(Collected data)
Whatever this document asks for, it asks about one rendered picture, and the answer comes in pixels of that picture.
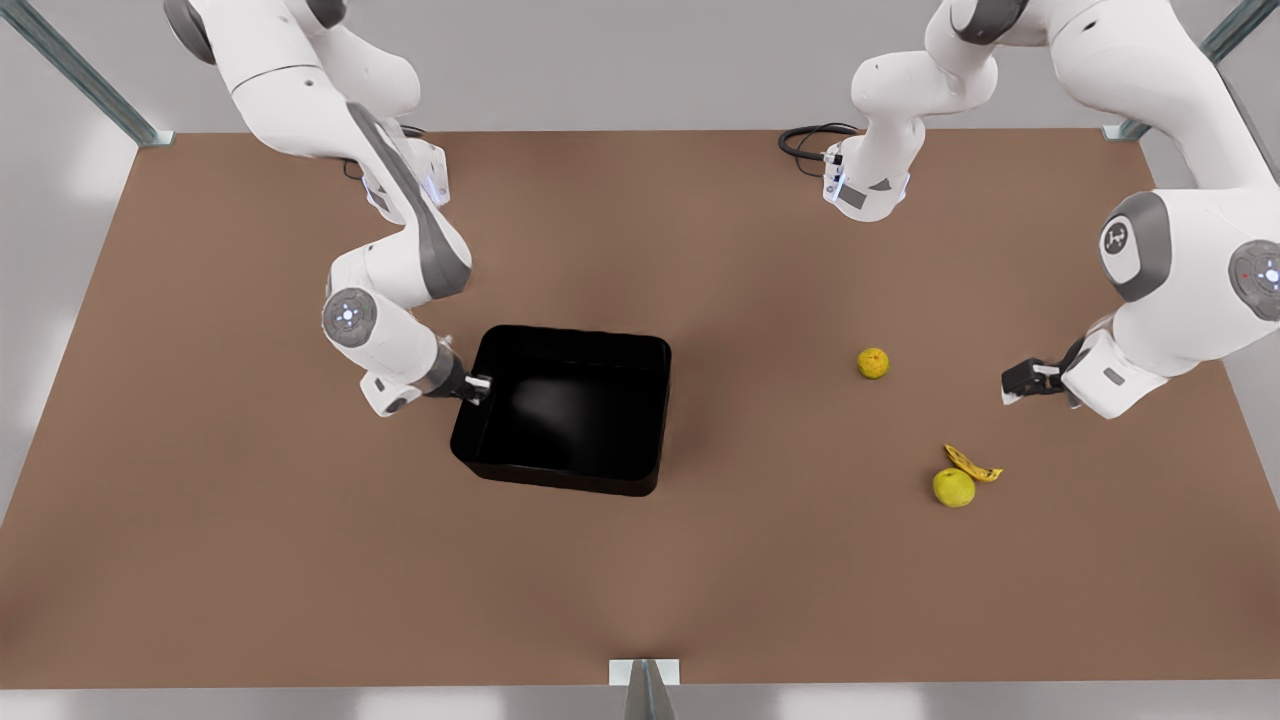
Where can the black rectangular tray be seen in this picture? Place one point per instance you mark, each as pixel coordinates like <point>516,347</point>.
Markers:
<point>565,410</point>

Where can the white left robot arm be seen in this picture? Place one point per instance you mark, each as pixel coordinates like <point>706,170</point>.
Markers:
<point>1180,250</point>

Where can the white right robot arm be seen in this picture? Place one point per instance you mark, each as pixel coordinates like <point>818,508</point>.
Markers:
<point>300,100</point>

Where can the yellow banana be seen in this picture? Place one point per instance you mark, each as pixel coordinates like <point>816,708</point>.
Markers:
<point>970,464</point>

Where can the yellow-green apple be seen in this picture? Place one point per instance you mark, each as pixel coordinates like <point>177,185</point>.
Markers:
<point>953,488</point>

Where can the orange round fruit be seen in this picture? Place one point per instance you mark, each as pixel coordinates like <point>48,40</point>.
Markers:
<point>873,363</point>

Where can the silver frame post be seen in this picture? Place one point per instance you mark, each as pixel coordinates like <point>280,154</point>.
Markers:
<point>85,75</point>
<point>645,690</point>
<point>1215,50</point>

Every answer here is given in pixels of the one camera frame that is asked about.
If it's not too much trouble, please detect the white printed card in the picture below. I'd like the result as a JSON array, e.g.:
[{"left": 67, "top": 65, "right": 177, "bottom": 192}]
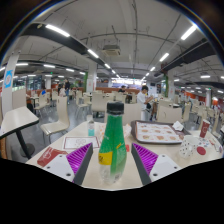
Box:
[{"left": 62, "top": 135, "right": 101, "bottom": 150}]

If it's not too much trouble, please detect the colourful printed flyer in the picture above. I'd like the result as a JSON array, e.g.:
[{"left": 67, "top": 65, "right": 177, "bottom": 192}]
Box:
[{"left": 196, "top": 137, "right": 219, "bottom": 153}]

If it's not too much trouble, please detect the group of ceiling lights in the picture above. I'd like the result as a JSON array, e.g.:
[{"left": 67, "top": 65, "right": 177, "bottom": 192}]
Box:
[{"left": 0, "top": 23, "right": 224, "bottom": 96}]

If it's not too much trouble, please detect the green drink bottle black cap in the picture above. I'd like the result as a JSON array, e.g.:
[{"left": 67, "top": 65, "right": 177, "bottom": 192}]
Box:
[{"left": 97, "top": 100, "right": 128, "bottom": 185}]

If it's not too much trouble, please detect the small clear sanitizer bottle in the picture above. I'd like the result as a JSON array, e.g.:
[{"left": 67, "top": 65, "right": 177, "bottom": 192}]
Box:
[{"left": 87, "top": 114, "right": 96, "bottom": 137}]

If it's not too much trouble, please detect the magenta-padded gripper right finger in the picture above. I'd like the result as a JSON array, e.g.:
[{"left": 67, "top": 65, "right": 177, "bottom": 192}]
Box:
[{"left": 130, "top": 142, "right": 183, "bottom": 186}]

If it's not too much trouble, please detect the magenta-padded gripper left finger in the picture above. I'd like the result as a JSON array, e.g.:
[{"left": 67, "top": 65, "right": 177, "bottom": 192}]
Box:
[{"left": 42, "top": 142, "right": 95, "bottom": 187}]

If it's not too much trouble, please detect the red paper packet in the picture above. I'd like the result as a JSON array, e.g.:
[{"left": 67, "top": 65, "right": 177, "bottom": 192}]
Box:
[{"left": 36, "top": 146, "right": 68, "bottom": 168}]

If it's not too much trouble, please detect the brown tray with paper liner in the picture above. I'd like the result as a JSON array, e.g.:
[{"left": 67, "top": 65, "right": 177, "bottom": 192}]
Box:
[{"left": 129, "top": 119, "right": 192, "bottom": 145}]

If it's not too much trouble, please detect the crumpled white napkin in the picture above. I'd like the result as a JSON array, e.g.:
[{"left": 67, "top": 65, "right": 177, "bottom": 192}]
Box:
[{"left": 171, "top": 120, "right": 185, "bottom": 132}]

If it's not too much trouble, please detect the group of beige chairs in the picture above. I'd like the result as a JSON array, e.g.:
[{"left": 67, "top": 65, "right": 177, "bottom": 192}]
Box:
[{"left": 29, "top": 88, "right": 224, "bottom": 134}]

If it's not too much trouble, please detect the ceiling air conditioner unit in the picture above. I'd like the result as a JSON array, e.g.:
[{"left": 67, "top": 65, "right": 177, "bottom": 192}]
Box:
[{"left": 101, "top": 44, "right": 122, "bottom": 57}]

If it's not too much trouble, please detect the white polka-dot mug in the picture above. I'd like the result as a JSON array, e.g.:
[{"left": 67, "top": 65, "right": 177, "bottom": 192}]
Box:
[{"left": 178, "top": 134, "right": 200, "bottom": 159}]

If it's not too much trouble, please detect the beige side chair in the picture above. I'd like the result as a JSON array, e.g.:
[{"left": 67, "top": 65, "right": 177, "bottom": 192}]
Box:
[{"left": 39, "top": 95, "right": 71, "bottom": 136}]

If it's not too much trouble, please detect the beige neighbouring table black edge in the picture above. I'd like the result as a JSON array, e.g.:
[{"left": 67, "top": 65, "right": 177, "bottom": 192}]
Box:
[{"left": 0, "top": 105, "right": 40, "bottom": 159}]

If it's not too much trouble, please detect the beige chair with round hole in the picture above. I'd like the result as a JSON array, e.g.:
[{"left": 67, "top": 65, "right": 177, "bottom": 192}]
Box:
[
  {"left": 156, "top": 105, "right": 183, "bottom": 124},
  {"left": 104, "top": 102, "right": 143, "bottom": 126}
]

▶ [HOW TO COMPLETE THIS TASK]
The answer should be one number: how many lines in the data contain the word "that".

▶ [RESULT OF THIS TASK]
2